Obama's will is obviously strong. I would not call the kind of politics which got this bill passed "leadership." More like lies and deceit.

It will be interesting to see how this develops. Item one: the house pulled money out of SS to reduce the deficit impact of the bill, but Senate reconcilation rules forbid using reconciliation to pass anything which takes money from SS.

Then of course the states will sue because they simply cannot afford the massive shift of costs this bill places on the states.

This turkey will end up in court, and Obama may live to regret humiliating the Judges at the State of The Union, when he whipped up his party colleagues into a frenzy, jeering the Judges while making untrue statments about their decision on McCain Feingold.

This one is going to ripen nicely...

Mighty Hiker

climber
Vancouver, B.C.
Mar 22, 2010 - 06:29pm PT
Yes, it will ultimately end up in court, though as I mentioned far upthread, that's far from a sure win for anyone. My guess is that once it gets there, it will be on fairly narrow grounds that don't jeopardize the overall bill, and that by that time (two or three years or more) the public, including governments and lower courts, will have settled into the new system. Also, of course, that a great deal of the opposition was partisan hysteria based on 'values', which will probably now go away, especially if the Democrats do even reasonably well in November. The Supreme Court knows well that values are decided in elections, not by courts.

The senior judge on the Supreme Court is now 90, and apparently has indicated that he intends to retire within the next three years, i.e. while Obama is in office. Choosing a replacement may be the next test for Obama, given that there are three or perhaps four judges on the court who are not in sympathy with him and never will be, and two or three who are.
Fat Dad

Trad climber
Los Angeles, CA
Mar 22, 2010 - 06:32pm PT
jeering the Judges while making untrue statments about their decision on McCain Feingold.

Some thread drift here, but Obama was absolutely correct in his criticism of that opinion. It was a terrible decision, completey unsupported by any precedent. To use the right's jargon, it was a perfect example of judicial activism.
JEleazarian

Trad climber
Fresno CA
Mar 22, 2010 - 06:37pm PT
jstan,

I feel a little odd making this comment on this thread, rather than the "Republican" one. Since I already made my health care bill comment there, though, I'll indulge my need to be a little picky here.

I think the first commercial radio station in the U.S. was in Pittsburgh, and began broadcasting in 1920 or thereabouts. My father, who was born in 1901, grew up before commercial radio was a common thing. In fact, when he opened his own store (in 1930, of all years) he got one of the relatively rare telephones in the Armenian community in Fresno. News was by print and word of mouth for a lot longer than we realize.

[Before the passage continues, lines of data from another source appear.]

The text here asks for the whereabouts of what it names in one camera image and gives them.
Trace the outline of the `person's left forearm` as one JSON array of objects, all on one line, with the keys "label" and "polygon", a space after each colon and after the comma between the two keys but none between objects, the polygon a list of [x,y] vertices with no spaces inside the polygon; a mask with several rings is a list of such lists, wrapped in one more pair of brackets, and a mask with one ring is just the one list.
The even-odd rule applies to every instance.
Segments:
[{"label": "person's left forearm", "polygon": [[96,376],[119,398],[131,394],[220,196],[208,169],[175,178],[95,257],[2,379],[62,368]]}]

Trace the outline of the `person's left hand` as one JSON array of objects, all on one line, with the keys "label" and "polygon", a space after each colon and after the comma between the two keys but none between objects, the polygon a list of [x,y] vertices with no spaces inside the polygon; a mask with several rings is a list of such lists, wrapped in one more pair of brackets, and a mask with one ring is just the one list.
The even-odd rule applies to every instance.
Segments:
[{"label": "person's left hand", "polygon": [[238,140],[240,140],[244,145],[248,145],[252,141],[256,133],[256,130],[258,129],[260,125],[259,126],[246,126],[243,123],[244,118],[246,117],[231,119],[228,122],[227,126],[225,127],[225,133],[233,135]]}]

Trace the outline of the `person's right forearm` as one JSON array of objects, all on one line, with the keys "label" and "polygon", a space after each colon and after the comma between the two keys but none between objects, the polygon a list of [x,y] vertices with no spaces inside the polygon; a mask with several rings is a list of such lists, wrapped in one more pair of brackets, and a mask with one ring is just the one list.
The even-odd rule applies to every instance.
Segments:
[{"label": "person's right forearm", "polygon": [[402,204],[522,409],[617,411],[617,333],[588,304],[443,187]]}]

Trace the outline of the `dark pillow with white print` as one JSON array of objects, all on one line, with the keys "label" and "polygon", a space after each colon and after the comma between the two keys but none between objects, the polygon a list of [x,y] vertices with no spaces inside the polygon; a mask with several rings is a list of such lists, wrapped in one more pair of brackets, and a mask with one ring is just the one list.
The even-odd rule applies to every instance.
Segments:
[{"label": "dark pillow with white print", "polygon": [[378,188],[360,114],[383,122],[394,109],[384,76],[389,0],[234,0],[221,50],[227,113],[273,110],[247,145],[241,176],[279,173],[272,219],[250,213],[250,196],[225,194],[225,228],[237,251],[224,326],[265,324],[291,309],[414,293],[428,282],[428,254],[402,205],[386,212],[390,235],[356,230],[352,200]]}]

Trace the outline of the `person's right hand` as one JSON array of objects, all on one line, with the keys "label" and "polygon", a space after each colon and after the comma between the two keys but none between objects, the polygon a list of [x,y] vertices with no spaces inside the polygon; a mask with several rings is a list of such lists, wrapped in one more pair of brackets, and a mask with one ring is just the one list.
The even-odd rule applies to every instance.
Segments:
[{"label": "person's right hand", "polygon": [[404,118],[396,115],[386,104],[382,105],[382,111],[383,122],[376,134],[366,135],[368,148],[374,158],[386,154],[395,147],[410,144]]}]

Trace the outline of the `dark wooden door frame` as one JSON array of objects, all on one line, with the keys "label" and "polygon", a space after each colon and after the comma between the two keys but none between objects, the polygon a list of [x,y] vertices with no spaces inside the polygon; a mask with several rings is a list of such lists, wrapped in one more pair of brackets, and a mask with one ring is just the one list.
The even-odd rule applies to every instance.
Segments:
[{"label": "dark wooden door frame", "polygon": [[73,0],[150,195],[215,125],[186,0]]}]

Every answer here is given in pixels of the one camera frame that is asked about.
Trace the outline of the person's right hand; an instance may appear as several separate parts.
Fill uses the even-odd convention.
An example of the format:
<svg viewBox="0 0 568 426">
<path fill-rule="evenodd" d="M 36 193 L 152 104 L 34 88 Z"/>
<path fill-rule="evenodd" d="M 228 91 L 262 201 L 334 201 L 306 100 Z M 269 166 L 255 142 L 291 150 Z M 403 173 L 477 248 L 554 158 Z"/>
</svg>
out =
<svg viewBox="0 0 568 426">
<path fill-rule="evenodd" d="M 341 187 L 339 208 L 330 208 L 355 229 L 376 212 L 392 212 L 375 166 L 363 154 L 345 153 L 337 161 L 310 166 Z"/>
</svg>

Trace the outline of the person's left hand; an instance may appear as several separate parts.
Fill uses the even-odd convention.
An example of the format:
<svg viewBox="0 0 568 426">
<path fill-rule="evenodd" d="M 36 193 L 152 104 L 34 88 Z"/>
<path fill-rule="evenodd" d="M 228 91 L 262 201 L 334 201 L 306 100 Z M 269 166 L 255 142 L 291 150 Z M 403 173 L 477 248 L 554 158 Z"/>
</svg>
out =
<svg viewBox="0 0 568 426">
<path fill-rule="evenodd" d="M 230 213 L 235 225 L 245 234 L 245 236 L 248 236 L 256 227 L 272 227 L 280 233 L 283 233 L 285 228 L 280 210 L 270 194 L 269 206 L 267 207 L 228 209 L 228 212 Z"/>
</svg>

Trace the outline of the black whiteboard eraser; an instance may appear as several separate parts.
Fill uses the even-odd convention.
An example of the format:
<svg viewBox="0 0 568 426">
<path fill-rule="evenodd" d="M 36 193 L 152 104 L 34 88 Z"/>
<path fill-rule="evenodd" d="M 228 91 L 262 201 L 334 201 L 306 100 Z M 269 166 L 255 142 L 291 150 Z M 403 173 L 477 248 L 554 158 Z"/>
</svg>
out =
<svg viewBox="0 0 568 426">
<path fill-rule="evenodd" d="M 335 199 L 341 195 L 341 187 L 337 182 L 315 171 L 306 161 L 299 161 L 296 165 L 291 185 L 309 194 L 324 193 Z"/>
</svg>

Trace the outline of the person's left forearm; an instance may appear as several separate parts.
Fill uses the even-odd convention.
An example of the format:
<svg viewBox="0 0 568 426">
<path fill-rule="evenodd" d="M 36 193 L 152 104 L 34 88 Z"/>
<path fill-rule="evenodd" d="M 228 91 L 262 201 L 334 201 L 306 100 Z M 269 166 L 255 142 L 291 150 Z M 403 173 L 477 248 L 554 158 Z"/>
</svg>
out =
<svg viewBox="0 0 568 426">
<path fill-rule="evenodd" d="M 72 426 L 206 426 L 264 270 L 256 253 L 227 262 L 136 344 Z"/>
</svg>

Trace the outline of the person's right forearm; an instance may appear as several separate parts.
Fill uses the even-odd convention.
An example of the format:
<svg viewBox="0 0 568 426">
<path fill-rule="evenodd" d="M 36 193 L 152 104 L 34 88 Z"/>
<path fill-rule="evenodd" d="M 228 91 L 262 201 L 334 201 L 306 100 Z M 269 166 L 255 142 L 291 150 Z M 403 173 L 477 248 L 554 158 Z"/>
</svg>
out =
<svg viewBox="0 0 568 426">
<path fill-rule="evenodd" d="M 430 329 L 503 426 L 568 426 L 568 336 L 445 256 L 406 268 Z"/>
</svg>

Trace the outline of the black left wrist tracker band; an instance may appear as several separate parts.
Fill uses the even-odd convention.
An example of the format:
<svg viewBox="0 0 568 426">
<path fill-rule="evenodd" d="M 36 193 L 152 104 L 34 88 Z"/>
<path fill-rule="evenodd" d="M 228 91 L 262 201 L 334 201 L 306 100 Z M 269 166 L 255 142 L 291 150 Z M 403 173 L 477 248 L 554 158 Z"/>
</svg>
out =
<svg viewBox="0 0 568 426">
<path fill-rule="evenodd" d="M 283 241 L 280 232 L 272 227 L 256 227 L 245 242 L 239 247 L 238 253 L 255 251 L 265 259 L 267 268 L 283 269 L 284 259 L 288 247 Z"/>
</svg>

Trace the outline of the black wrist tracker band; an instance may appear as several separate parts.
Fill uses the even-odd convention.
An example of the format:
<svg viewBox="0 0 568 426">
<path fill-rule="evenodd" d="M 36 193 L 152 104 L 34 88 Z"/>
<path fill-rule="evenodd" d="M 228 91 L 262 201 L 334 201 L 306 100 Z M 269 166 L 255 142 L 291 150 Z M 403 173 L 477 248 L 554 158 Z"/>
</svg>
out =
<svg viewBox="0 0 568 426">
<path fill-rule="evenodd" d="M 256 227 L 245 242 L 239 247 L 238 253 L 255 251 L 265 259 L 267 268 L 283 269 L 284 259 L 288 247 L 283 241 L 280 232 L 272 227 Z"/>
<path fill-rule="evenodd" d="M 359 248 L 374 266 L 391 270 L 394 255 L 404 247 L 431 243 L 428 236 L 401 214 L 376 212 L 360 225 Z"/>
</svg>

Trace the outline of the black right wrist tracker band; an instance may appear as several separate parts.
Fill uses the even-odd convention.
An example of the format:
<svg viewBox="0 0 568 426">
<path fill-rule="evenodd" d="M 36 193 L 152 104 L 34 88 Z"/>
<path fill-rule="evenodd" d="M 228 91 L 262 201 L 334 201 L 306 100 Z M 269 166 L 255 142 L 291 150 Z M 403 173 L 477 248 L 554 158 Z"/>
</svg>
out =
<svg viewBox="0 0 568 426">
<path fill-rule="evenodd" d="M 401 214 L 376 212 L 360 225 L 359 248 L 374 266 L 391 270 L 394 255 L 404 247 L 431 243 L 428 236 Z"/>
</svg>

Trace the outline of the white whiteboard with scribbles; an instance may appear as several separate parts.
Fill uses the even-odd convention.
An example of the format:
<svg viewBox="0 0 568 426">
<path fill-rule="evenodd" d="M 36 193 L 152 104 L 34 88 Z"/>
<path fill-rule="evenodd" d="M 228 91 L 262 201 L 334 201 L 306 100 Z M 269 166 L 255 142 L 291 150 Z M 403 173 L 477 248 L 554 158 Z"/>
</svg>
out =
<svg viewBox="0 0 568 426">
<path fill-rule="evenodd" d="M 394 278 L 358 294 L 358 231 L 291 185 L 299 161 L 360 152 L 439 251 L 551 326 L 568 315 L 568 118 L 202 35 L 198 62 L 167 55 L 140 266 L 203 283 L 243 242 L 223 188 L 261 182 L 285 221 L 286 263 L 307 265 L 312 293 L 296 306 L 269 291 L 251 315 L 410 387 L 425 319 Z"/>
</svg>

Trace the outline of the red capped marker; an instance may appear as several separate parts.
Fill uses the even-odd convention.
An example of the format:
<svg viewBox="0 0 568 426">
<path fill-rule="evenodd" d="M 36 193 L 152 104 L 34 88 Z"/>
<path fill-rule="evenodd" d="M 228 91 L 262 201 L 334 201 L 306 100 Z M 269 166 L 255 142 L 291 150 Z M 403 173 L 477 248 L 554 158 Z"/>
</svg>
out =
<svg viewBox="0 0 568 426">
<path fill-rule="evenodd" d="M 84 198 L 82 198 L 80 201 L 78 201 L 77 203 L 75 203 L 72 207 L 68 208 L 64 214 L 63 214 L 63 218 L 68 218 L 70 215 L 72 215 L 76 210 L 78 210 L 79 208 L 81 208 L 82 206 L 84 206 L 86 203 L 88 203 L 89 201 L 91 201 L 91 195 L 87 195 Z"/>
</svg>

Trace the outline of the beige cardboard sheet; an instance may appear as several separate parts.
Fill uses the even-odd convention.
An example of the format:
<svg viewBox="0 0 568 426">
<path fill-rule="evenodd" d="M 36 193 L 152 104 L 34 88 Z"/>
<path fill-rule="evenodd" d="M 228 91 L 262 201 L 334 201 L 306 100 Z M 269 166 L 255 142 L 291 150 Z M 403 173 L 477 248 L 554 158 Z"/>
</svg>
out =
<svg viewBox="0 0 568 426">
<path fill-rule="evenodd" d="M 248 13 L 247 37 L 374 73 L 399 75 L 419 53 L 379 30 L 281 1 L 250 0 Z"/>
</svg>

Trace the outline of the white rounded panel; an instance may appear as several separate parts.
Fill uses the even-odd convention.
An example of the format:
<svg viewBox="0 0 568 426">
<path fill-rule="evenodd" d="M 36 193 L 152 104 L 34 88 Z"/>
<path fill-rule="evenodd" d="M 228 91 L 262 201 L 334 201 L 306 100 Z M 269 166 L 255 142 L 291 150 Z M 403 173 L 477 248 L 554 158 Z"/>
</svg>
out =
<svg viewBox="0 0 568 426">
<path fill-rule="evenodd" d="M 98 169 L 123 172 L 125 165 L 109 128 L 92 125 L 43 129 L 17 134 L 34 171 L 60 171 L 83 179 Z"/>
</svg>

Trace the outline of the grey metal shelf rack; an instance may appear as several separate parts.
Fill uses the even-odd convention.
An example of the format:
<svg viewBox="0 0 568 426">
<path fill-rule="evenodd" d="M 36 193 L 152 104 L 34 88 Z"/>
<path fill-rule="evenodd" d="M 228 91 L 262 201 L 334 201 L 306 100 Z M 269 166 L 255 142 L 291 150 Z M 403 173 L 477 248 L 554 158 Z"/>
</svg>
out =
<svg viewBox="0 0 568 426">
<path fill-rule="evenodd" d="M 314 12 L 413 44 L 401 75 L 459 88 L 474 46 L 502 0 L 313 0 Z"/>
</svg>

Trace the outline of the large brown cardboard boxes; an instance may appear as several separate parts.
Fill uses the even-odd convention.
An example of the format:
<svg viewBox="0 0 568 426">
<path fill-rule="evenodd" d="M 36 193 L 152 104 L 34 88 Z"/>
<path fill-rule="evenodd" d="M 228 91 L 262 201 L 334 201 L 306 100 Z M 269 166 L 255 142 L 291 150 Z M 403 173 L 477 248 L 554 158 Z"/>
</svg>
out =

That said, the depressions that periodically hit the U.S. economy before World War I usually had their origins in the long-term decline of farm prices. Farm price supports still usually peg the supported price to a level that prevailed around the end of World War I. As farming began to require less and less labor, its ability to support large numbers of people periodically declined.

The Great Depression differed because, by that time, most Americans were not farmers or farm hands. Industrial policy mistakes (in this case, the Smoot-Hawley Tariff), which heretofore affected a smaller part of the economy, now affected a very large part of the economy. Unfortunately, FDR and the New Deal was groping for the right policy. While they did many good things (the CCC and WPA come immediately to mind), they also did some very silly and harmful ones (such as the NRA, that tried to "reflate" the economy by encouraging collusion and price fixing). We were, quite simply, still learning.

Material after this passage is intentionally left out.